WHAT THE TASK ASKS: Restate the data below word for word, and let no image into your version.

DATASET EXCERPT:
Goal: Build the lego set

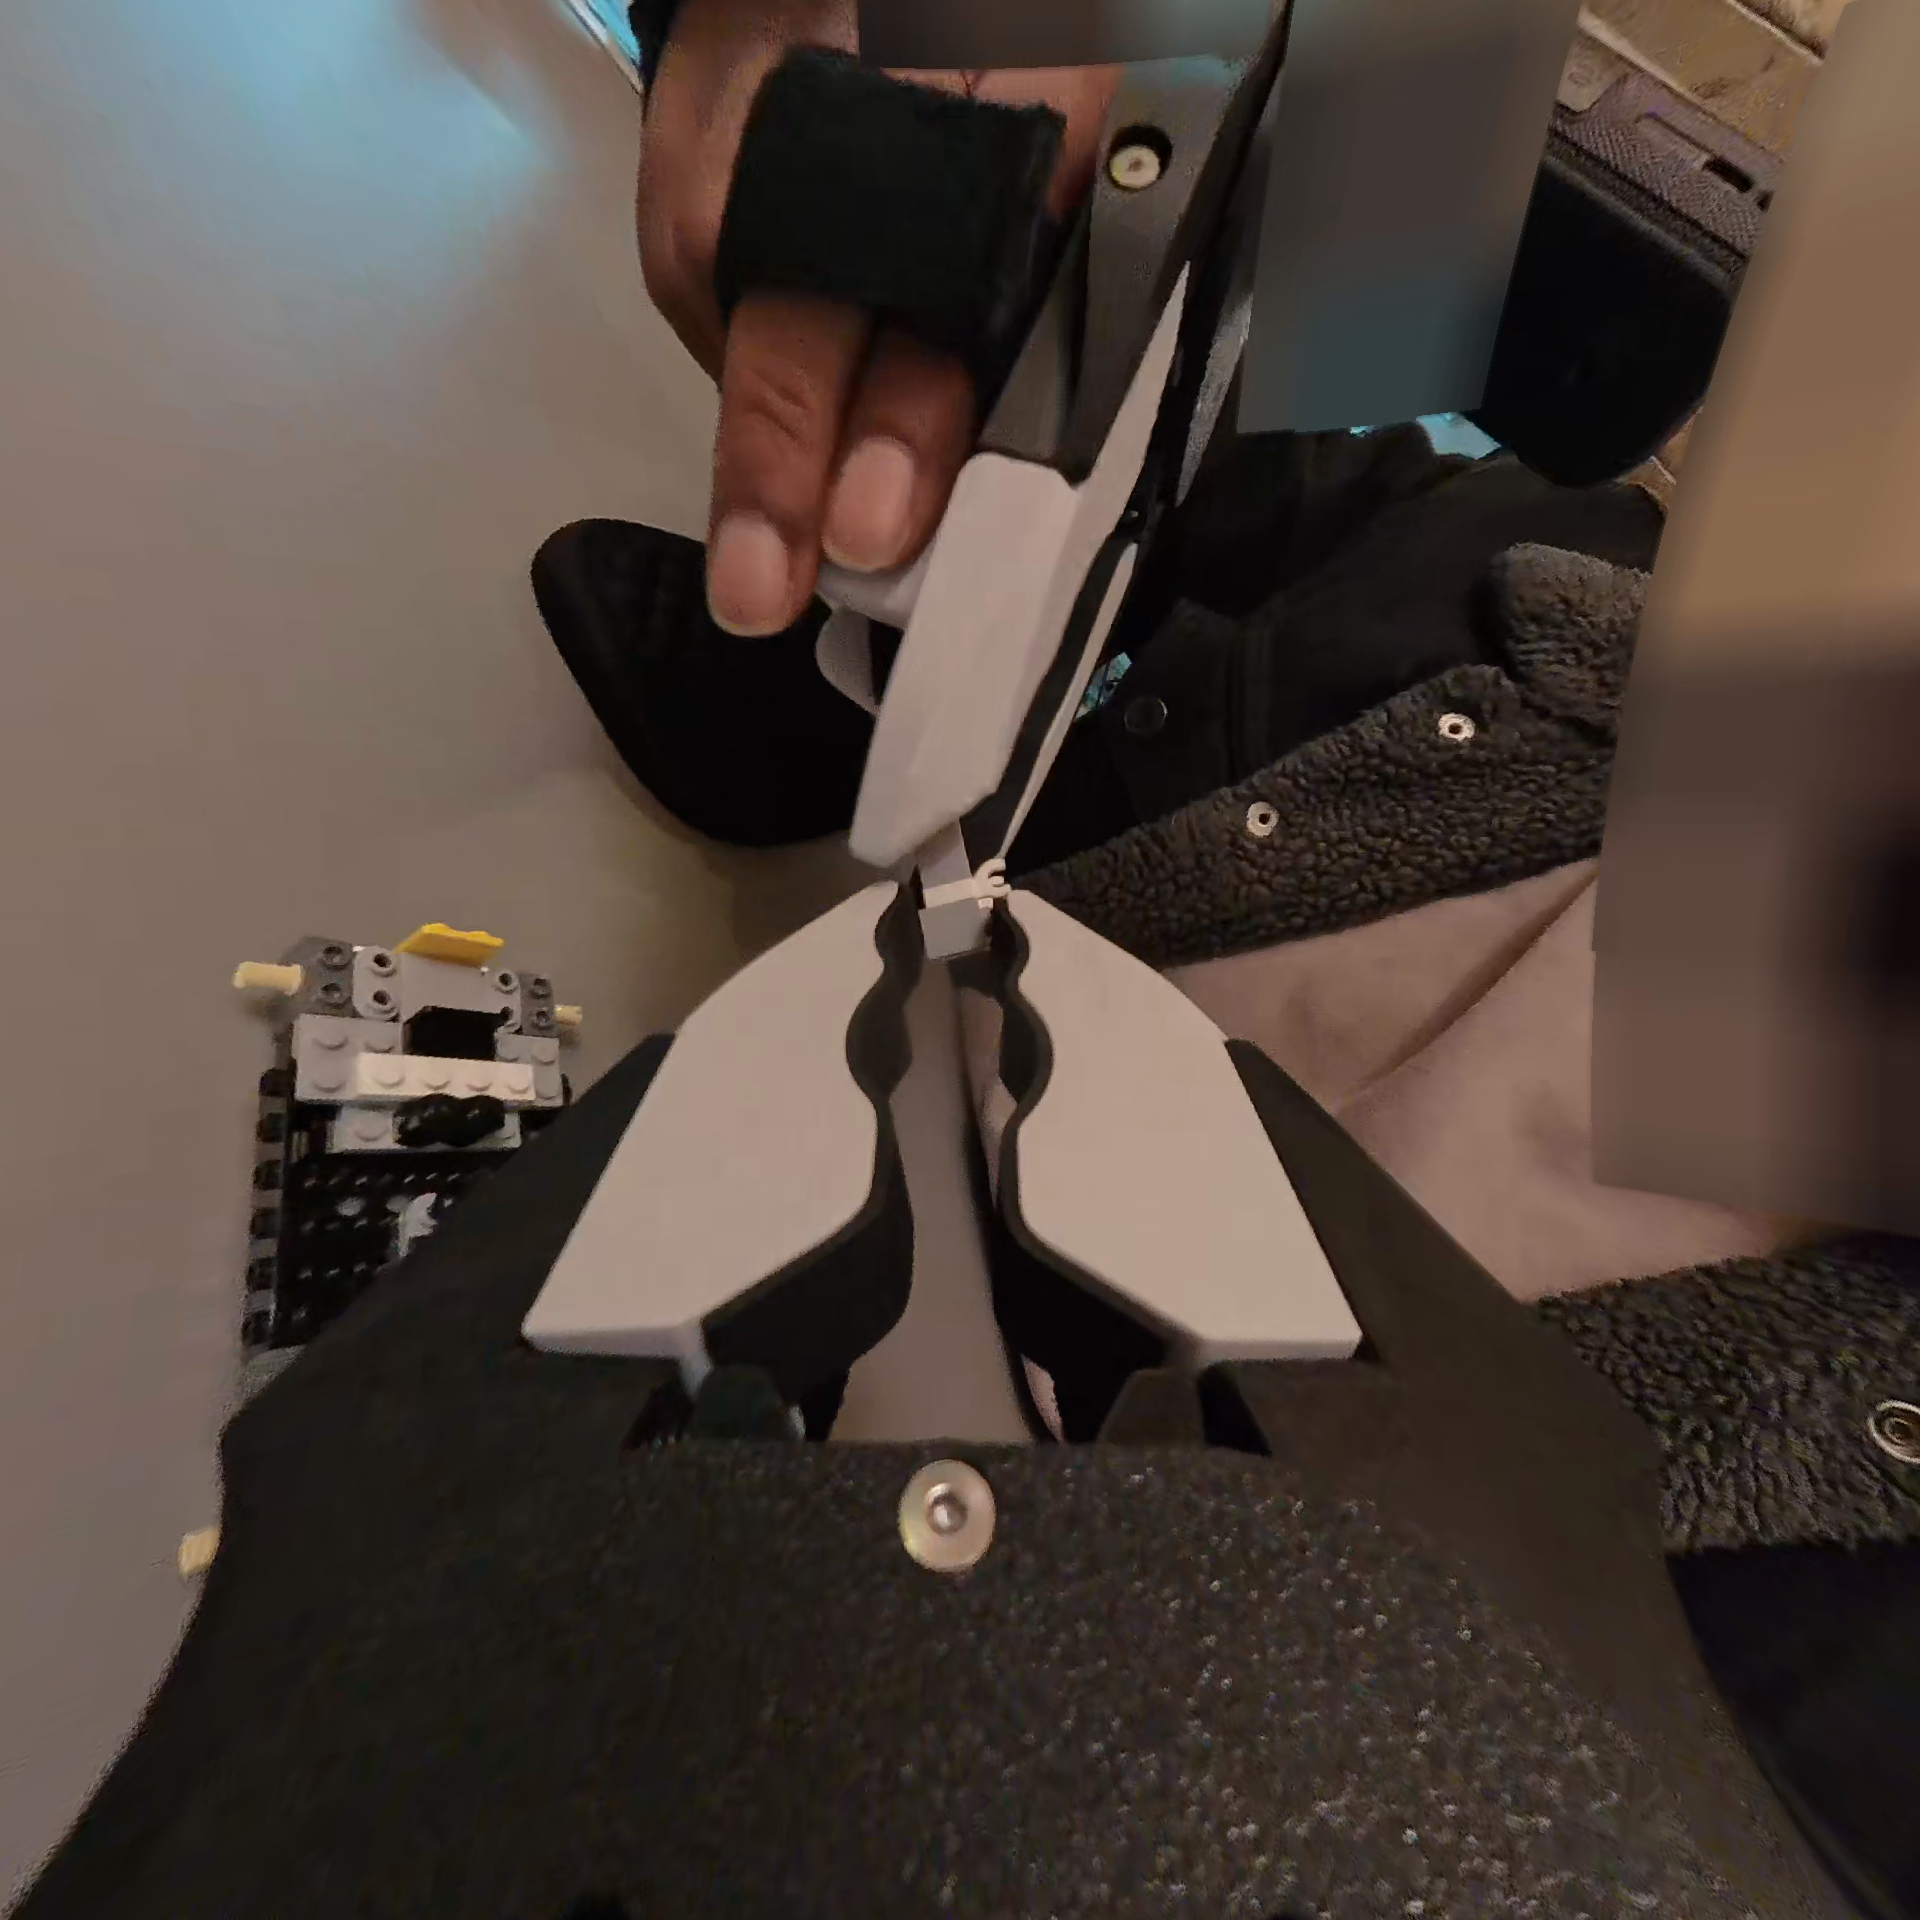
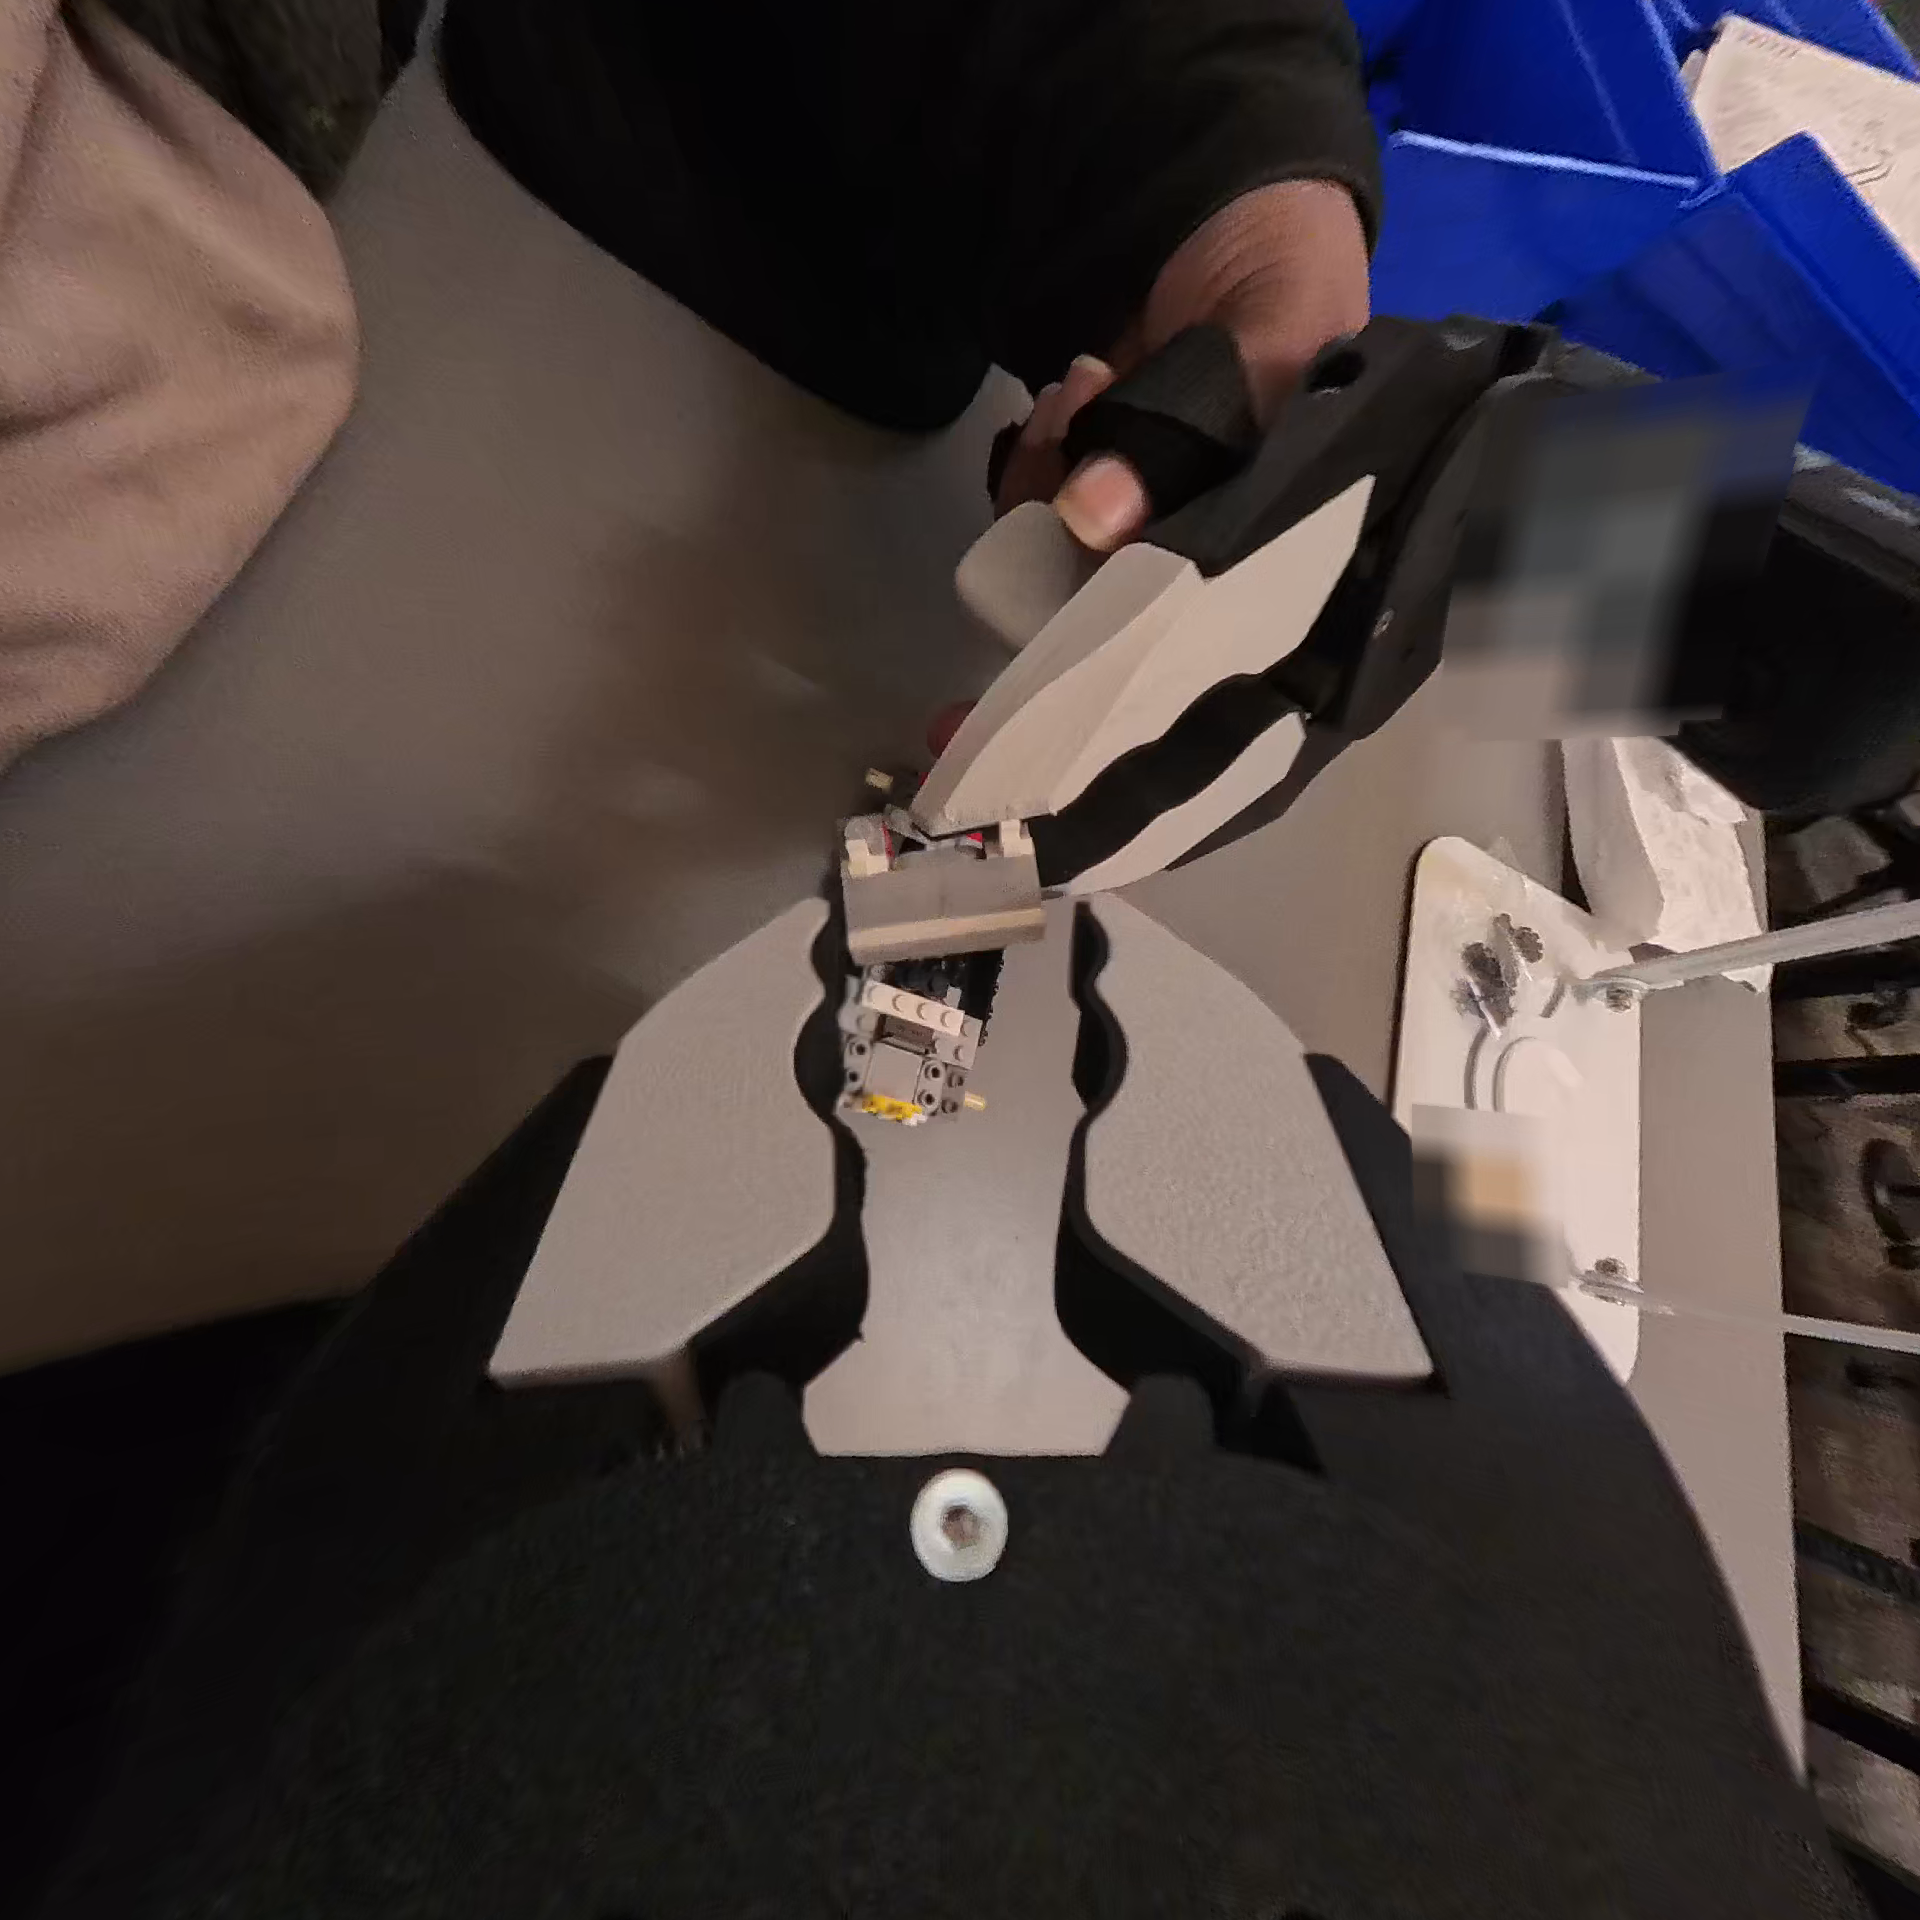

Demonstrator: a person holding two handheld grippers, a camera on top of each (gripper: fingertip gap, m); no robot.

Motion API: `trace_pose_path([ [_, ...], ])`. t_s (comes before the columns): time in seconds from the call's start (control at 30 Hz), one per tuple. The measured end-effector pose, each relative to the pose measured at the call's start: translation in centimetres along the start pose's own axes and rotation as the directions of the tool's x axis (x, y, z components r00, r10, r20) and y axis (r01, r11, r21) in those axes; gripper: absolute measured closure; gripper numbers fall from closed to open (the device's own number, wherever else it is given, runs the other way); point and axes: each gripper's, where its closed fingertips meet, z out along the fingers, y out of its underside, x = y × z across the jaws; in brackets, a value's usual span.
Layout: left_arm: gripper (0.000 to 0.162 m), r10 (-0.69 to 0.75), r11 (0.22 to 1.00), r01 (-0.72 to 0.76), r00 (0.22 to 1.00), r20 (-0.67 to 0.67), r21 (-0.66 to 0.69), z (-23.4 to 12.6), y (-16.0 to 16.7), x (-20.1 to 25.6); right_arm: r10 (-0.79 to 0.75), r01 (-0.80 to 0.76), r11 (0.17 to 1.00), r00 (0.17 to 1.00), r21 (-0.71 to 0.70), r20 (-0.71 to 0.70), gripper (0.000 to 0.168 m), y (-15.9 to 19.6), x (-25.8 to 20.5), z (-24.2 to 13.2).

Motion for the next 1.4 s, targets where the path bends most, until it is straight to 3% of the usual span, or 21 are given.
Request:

ANSWER BOX:
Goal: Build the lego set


Demonstrator: a person holding two handheld grippers, a camera on top of each (gripper: fingertip gap, m); no robot.

Motion API: `trace_pose_path([ [_, ...], ])`. t_s (comes before the columns): time in seconds from the call's start (control at 30 Hz), one per tuple. The measured end-effector pose, each relative to the pose measured at the call's start: translation in centimetres along the start pose's own axes and rotation as the directions of the tool's x axis (x, y, z components r00, r10, r20) and y axis (r01, r11, r21) in those axes; gripper: absolute measured closure; gripper numbers fall from closed to open (the device's own number, wherever else it is given, runs the other way); point and axes: each gripper's, where its closed fingertips meet, z out along the fingers, y out of its underside, x = y × z across the jaws; in brackets, a value's usual span.
Layout: left_arm: gripper (0.000 to 0.162 m), r10 (-0.69 to 0.75), r11 (0.22 to 1.00), r01 (-0.72 to 0.76), r00 (0.22 to 1.00), r20 (-0.67 to 0.67), r21 (-0.66 to 0.69), z (-23.4 to 12.6), y (-16.0 to 16.7), x (-20.1 to 25.6); right_arm: r10 (-0.79 to 0.75), r01 (-0.80 to 0.76), r11 (0.17 to 1.00), r00 (0.17 to 1.00), r21 (-0.71 to 0.70), r20 (-0.71 to 0.70), gripper (0.000 to 0.168 m), y (-15.9 to 19.6), x (-25.8 to 20.5), z (-24.2 to 13.2).

Motion for the next 1.4 s, targets where the path bends most, until it is straight to 3% of the usual span, or 21 are given.
Request:

The output requires nothing else.